Nuestro viaje de esquí me hizo cuestionar mis elecciones de vida.


En esta era y en esta estación invernal, hay una forma despiadadamente eficaz de informar al mundo que lo ha logrado: publicar una foto en las redes sociales de usted y su familia, sonriendo delirantemente, las mejillas coloreadas por el viento y el sol, en un esquí. pendiente en Colorado, Utah o algún otro paraíso de nieve en el oeste.

Es la época del año en que me abruman esas imágenes, y cada vez más agitan un cóctel de vergüenza, autodesprecio y anhelo desesperado. Me encanta esquiar. Crecí en una familia de esquiadores. Y, sin embargo, debido a ciertas decisiones de la vida y la evolución de la industria del esquí, ya no puedo permitírmelo, al menos no con el estilo que me gustaría. Por lo tanto, cuando me encuentro con amigos que acaban de regresar de un viaje extravagante a Vail o Park City, sonrío y pregunto: “¿Cómo estuvo el polvo?” Lo que en realidad estoy pensando es: ¿qué haría falta para que un bastón de esquí te atraviese el ojo?

El esquí es la línea divisoria de clases de los Estados Unidos que ahora me consume. Hay quienes pueden pagar un viaje a las grandes montañas del oeste (pasajes aéreos, alojamiento, boletos de ascensor robados, alquiler de equipos, restaurantes caros) y hay quienes no pueden. Luego están los financiadores de cobertura de esquí en helicóptero que se burlan de todos nosotros.

La vida implica sacrificios, dices. Reduzca el tiempo en otro lugar si le encanta esquiar. ¿Pero donde? La mayoría de nuestros gastos familiares no son negociables: viajes de fútbol y sóftbol para los niños, sus lecciones de canto y patineta, el mercado de agricultores, membresías en el gimnasio, una docena de suscripciones a servicios de transmisión, comida premium para perros, mi sed de manualidades elaboradas. cerveza y alguna que otra vacación europea.

Recuerdo esquiar de manera diferente a mi juventud, tal vez no del todo con precisión. Por un lado, en ese entonces nevaba. Conducíamos hasta New Hampshire o Vermont y compartíamos una casa con otras familias, todos bebiendo estofado de una olla colectiva en una escena que recordaba a “The Potato Eaters”. Mi padre esquiaba con pantalones de pana con pesadas láminas metálicas atadas a los tobillos. Podría beber una cerveza durante el camino a casa.

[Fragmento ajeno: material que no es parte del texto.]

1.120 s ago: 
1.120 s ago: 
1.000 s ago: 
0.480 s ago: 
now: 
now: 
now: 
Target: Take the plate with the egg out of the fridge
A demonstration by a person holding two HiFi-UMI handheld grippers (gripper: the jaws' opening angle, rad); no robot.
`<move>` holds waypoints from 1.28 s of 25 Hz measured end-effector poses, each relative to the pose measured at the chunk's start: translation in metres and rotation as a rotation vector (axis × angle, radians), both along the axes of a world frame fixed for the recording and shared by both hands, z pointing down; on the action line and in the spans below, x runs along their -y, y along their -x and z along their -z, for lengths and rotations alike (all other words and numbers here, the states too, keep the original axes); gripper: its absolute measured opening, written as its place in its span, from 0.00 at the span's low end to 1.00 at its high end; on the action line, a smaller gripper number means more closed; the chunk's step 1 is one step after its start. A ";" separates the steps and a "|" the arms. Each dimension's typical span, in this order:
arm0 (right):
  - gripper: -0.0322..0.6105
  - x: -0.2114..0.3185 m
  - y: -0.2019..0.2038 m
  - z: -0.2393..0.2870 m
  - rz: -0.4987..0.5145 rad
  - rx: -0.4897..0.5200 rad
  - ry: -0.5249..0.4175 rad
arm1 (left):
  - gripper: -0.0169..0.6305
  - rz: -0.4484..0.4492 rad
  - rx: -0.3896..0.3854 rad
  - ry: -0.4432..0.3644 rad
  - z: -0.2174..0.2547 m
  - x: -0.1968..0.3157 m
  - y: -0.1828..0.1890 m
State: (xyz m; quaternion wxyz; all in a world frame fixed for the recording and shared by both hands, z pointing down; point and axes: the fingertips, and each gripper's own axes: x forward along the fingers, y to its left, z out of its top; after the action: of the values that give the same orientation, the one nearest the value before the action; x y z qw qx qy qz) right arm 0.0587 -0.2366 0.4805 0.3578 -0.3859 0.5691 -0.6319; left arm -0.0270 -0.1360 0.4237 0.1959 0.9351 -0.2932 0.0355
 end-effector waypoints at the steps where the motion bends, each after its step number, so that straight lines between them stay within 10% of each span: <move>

Recuerdo su indignación cuando los billetes de ascensor alcanzaron la suma principesca de . . . “$30!” Recientemente descubrió un libro sin usar de boletos de elevación para Stowe, en Vermont, de fines de la década de 1950: cinco viajes a la cima de la montaña por $ 4.50. “Ahora no podrías conseguir una taza de café por $4.50”, me dijo, con la cascarrabias apropiada. En mi adolescencia, tuve la suerte de que me invitaran a viajes a Aspen y Jackson Hole, sin darme cuenta de que tal vez nunca regresaría.

El problema con el esquí es que no hay nada igual. El espíritu sube cuando te mueves con una montaña, aire fresco en tus pulmones, músculos trabajando. La simple emoción de la velocidad te libera de la existencia diaria. Presenté a mis hijos el año pasado, en parte por el mismo sentido de obligación que obligó a su educación religiosa. Casi esperaba que lo odiaran para que ya no tuviera que enfrentar mi angustia de esquiar. Como era de esperar, les encantó. (Escuela dominical, menos).

Recientemente los llevamos a las montañas Catskill de Nueva York con otras dos familias atrapadas entre el amor por el esquí y las carreras en las industrias creativas y el mundo sin fines de lucro. Durante el viaje en automóvil, mi esposa y yo pasamos de la desesperación total de que nuestras vidas son insostenibles a alabar nuestra gran buena fortuna. El esquí fue maravilloso, aunque la vista de tanto terreno desnudo en febrero junto a senderos alfombrados con nieve artificial era desconcertante. En su mayoría, logré ignorar las publicaciones en las redes sociales que inundaban las estaciones de esquí más altas en Vermont, Canadá y Colorado.

Ahora mis hijos se han contagiado y quieren esquiar hacia el oeste. (También quieren esquiar en Arabia Saudita, lo que no tiene sentido para mí.) Era una exageración, sin duda, pero pregunté: “¿Qué pasaría si pudiéramos esquiar en Colorado todos los años, pero papá tendría que cambiar de trabajo y decir cosas como, ‘Nadie sabe realmente qué está causando el calentamiento global, ¡pero en Gazprom estamos comprometidos a ser parte de la discusión!’”. Su respuesta fue rápida e inequívoca.